• **TO DO**
Every line of the material below should be retyped exactly.

- - -

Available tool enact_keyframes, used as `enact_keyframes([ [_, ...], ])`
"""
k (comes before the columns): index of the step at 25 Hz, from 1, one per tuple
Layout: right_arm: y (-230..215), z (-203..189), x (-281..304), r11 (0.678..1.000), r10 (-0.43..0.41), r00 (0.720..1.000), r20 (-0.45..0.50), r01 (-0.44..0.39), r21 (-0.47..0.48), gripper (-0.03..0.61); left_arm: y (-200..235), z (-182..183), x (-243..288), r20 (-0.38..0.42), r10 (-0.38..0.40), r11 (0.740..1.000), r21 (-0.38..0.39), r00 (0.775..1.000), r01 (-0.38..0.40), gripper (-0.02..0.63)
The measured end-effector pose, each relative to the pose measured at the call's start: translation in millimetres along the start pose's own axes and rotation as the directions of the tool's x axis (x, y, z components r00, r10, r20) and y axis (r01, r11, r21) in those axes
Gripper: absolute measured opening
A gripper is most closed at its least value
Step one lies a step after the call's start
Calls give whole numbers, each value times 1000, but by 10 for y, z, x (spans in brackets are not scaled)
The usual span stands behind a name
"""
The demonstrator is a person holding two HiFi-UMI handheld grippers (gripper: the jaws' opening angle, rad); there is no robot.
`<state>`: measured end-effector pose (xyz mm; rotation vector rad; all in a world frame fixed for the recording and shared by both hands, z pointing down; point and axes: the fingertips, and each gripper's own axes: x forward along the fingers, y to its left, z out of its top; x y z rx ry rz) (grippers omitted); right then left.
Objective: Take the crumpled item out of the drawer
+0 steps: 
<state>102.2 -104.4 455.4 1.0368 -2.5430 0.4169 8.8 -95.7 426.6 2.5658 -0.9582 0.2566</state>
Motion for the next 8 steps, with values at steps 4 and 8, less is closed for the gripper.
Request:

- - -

• **EXERCISE OUTPUT**
Available tool enact_keyframes, used as `enact_keyframes([ [_, ...], ])`
"""
k (comes before the columns): index of the step at 25 Hz, from 1, one per tuple
Layout: right_arm: y (-230..215), z (-203..189), x (-281..304), r11 (0.678..1.000), r10 (-0.43..0.41), r00 (0.720..1.000), r20 (-0.45..0.50), r01 (-0.44..0.39), r21 (-0.47..0.48), gripper (-0.03..0.61); left_arm: y (-200..235), z (-182..183), x (-243..288), r20 (-0.38..0.42), r10 (-0.38..0.40), r11 (0.740..1.000), r21 (-0.38..0.39), r00 (0.775..1.000), r01 (-0.38..0.40), gripper (-0.02..0.63)
The measured end-effector pose, each relative to the pose measured at the call's start: translation in millimetres along the start pose's own axes and rotation as the directions of the tool's x axis (x, y, z components r00, r10, r20) and y axis (r01, r11, r21) in those axes
Gripper: absolute measured opening
A gripper is most closed at its least value
Step one lies a step after the call's start
Calls give whole numbers, each value times 1000, but by 10 for y, z, x (spans in brackets are not scaled)
The usual span stands behind a name
"""
The demonstrator is a person holding two HiFi-UMI handheld grippers (gripper: the jaws' opening angle, rad); there is no robot.
`<state>`: measured end-effector pose (xyz mm; rotation vector rad; all in a world frame fixed for the recording and shared by both hands, z pointing down; point and axes: the fingertips, and each gripper's own axes: x forward along the fingers, y to its left, z out of its top; x y z rx ry rz) (grippers omitted); right then left.
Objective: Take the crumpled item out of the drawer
+0 steps: 
<state>102.2 -104.4 455.4 1.0368 -2.5430 0.4169 8.8 -95.7 426.6 2.5658 -0.9582 0.2566</state>
Motion for the next 8 steps, with values at steps 4 and 8, less is closed for the gripper.
Request:

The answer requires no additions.